Fue un vicario, su esposa y su hija. El buen pastor había sido demasiado abierto en sus últimos sermones, y uno de los feligreses se había encargado de llamar y avisar a la policía.
Así que aquí estaban ahora, frente a Andrés, la confusión y los primeros elementos de un poco de pánico que se arrastraban en sus rostros.
Trató de calmarlos. «Si cooperas con nosotros, sigues las instrucciones, respondes todas nuestras preguntas, entonces estoy seguro de que podemos terminar esto para ti lo suficientemente pronto».

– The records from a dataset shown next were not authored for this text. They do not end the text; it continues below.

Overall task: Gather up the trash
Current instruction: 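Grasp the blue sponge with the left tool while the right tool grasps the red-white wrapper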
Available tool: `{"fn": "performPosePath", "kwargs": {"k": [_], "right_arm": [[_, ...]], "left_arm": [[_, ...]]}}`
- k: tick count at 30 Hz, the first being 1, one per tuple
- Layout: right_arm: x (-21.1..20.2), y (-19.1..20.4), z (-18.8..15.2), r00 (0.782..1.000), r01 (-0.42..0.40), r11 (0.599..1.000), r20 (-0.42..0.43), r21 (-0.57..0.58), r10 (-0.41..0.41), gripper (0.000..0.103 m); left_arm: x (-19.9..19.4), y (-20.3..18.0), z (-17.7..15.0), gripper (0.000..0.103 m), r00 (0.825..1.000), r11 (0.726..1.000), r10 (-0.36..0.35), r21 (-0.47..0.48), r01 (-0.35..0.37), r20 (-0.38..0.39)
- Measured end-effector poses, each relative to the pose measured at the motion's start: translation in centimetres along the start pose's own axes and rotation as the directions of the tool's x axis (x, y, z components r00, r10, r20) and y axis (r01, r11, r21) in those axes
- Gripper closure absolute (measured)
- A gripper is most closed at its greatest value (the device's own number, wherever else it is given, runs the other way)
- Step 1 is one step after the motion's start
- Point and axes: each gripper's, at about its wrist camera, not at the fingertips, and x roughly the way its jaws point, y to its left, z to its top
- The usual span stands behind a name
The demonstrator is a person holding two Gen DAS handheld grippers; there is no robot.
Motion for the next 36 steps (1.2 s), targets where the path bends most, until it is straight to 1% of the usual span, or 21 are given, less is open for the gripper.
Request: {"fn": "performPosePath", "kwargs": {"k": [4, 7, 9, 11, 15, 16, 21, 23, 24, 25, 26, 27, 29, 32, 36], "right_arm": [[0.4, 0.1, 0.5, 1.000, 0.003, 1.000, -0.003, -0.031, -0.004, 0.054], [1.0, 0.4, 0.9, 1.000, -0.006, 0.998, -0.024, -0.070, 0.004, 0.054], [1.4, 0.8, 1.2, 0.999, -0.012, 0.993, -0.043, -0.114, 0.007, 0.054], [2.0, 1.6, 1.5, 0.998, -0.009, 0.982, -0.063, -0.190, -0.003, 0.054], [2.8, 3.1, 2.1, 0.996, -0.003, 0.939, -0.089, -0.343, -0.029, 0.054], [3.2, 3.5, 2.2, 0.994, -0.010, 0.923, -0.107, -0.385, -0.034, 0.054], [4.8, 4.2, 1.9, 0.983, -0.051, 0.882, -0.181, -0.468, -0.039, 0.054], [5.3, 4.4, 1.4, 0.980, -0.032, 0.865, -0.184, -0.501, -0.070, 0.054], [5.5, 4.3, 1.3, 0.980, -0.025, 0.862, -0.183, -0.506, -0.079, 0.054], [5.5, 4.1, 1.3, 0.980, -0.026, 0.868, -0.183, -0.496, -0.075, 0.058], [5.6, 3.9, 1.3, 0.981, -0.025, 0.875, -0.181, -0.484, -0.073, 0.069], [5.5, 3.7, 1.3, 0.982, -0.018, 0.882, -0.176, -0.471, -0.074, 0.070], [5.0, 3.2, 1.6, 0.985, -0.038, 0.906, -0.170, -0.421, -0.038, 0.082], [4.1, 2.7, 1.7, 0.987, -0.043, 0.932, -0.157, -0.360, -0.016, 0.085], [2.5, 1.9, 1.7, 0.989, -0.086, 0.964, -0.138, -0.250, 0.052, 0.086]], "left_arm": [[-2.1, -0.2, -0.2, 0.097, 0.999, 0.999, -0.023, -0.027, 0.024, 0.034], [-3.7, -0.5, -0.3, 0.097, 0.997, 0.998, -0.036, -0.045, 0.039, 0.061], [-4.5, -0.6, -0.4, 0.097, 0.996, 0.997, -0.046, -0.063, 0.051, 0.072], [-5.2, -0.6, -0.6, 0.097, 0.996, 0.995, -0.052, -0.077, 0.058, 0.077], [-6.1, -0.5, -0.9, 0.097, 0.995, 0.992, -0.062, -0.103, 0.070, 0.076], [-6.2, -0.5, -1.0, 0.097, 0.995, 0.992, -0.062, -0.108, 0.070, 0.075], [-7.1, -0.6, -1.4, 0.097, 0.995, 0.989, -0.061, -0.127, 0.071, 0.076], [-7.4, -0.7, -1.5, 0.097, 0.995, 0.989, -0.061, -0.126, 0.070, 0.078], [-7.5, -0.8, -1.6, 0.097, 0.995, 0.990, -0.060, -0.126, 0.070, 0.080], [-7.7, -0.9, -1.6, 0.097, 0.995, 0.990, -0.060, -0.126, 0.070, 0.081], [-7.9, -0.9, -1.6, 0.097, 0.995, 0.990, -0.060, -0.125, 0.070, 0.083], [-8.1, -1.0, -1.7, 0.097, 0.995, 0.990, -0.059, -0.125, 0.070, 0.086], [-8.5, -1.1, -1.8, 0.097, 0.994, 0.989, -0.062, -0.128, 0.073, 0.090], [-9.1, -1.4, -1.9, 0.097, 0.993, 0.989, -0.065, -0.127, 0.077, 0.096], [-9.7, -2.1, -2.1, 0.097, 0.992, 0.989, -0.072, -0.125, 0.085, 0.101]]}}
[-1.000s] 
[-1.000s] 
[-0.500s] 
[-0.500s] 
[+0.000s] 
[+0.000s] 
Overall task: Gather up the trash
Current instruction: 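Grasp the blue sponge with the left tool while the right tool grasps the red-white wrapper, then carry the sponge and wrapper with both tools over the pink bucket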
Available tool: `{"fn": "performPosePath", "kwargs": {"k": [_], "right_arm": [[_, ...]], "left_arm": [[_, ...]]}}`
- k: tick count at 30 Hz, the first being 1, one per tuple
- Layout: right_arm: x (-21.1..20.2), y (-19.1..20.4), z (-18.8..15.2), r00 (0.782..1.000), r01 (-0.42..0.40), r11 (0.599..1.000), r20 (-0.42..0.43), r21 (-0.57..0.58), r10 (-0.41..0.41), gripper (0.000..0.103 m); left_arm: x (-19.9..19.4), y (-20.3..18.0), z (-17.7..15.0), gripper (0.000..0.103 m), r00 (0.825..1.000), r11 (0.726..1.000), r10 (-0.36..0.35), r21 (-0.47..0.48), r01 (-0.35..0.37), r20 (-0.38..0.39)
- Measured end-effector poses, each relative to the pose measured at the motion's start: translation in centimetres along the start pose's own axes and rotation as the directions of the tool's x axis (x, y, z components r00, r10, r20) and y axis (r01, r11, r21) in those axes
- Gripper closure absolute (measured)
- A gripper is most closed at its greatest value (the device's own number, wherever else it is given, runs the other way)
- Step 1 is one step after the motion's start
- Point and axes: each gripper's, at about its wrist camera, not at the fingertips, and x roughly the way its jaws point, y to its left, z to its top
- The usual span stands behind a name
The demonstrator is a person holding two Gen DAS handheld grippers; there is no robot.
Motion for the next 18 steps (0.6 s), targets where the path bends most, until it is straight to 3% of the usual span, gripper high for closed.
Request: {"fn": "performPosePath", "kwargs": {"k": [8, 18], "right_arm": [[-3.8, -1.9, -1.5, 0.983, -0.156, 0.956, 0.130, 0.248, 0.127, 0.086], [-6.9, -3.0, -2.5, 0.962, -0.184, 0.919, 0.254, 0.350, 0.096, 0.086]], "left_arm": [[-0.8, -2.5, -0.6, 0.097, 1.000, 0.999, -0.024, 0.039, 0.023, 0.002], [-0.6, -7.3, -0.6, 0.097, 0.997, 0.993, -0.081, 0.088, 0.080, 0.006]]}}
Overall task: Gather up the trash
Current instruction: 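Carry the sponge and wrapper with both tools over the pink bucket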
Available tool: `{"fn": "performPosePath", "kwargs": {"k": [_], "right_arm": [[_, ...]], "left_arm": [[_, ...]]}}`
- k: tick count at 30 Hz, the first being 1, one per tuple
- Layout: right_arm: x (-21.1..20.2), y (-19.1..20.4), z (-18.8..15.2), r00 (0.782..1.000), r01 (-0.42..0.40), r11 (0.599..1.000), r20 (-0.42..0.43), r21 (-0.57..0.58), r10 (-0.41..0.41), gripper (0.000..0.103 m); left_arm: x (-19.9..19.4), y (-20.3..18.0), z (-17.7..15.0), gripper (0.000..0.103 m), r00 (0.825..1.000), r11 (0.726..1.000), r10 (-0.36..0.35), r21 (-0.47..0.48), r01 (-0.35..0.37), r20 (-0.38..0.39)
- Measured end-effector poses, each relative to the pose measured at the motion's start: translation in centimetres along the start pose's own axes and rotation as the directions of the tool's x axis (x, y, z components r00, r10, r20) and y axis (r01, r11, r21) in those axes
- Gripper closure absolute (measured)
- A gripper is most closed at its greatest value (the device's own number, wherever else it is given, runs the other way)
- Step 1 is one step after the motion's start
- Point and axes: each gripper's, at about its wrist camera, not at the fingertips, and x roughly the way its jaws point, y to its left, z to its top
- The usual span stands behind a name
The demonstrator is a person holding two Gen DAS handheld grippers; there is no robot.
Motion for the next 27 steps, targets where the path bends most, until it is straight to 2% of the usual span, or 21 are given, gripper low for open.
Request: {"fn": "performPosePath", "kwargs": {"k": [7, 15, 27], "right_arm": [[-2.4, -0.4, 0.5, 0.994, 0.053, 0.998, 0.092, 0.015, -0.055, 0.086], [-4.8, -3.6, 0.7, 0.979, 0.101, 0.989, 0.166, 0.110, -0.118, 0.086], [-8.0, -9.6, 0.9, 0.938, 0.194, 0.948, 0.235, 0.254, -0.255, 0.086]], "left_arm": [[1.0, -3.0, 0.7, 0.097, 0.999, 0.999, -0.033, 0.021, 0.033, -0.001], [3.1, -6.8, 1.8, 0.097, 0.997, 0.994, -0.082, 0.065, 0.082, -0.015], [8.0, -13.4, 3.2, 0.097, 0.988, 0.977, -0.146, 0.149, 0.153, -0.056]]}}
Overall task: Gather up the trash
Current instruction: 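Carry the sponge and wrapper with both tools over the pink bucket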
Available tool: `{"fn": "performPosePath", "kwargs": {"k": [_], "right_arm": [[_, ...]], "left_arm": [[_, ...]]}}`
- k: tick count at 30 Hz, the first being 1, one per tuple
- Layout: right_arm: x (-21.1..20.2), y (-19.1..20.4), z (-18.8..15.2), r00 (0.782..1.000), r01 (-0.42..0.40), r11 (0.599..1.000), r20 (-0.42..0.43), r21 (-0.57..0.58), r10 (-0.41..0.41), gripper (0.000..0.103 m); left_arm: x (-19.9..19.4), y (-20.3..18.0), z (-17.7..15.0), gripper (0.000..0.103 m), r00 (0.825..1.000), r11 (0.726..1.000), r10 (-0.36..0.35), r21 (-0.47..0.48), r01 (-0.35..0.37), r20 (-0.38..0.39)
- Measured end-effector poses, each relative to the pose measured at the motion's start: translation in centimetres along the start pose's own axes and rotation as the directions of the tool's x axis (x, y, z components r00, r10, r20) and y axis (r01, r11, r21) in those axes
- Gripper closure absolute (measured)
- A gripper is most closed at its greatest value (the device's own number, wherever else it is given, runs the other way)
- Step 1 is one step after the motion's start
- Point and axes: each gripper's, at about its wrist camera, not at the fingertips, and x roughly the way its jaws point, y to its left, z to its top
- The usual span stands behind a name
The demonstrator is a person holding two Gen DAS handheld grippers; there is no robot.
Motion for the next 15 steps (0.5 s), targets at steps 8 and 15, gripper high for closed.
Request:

El reverendo tenía unos cuarenta y tantos años, serio pero confundido. También su esposa. Ambos negaron firmemente cualquier problema, que en sí mismo era un problema: probablemente llevaría tiempo obtener una admisión y una retractación pública.
Andrés suspiró de nuevo. «Creo que primero tendré que hablar con tu hija».
Llamó a dos de los empleados jóvenes, jóvenes reclutas entusiastas que acababan de comenzar. «Si pudieras ser tan amable de acompañar a nuestros huéspedes a su nuevo alojamiento».
La esposa en una celda, el pastor en otra muy lejos. A lo largo de los años, descubrió que un tono calmado y tranquilo a menudo era más efectivo que cualquier amenaza o fanfarronería.
Los vio alejarse por el pasillo, luego se volvió hacia la chica. «¿Cuál es tu nombre?»
«Rebeca, señor», dijo en voz baja, mirando al suelo, un poco tímida y ciertamente asustada.
«¿Y cuántos años tienes?»
«Acabo de cumplir once años, señor». Ella levantó la vista con esperanza. «Fue mi cumpleaños esta semana».
Él le sonrió cálidamente. «Debe haber sido bueno para ti». Ella asintió con la cabeza, con cautela.
Once. Empezando a crecer, para darse cuenta de cómo era el mundo en realidad y, de vez en cuando, para preguntar qué sucedía a su alrededor y preguntar por qué era así.
Tendría que asegurarse de que aprendiera a no hacer demasiadas preguntas.
Andrea sintió una oleada de lástima por ella mientras recogía los electrodos y le ordenaba esposarse.
«Bueno, haré esto rápido para ti, entonces».
Miró benignamente mientras su personal la llevaba a una celda cercana, y esperaba que no intentara sobrevivir al dolor que estaba llegando.
Ciertamente no se parecía al tipo ‘resistente’.
El sábado por la tarde temprano, y él estaba de vuelta en la oficina, una vez más en el trabajo.
Al menos estaba recibiendo un poco de tiempo extra, y tal vez, solo tal vez, pensó, aún podría regresar a tiempo para la fiesta.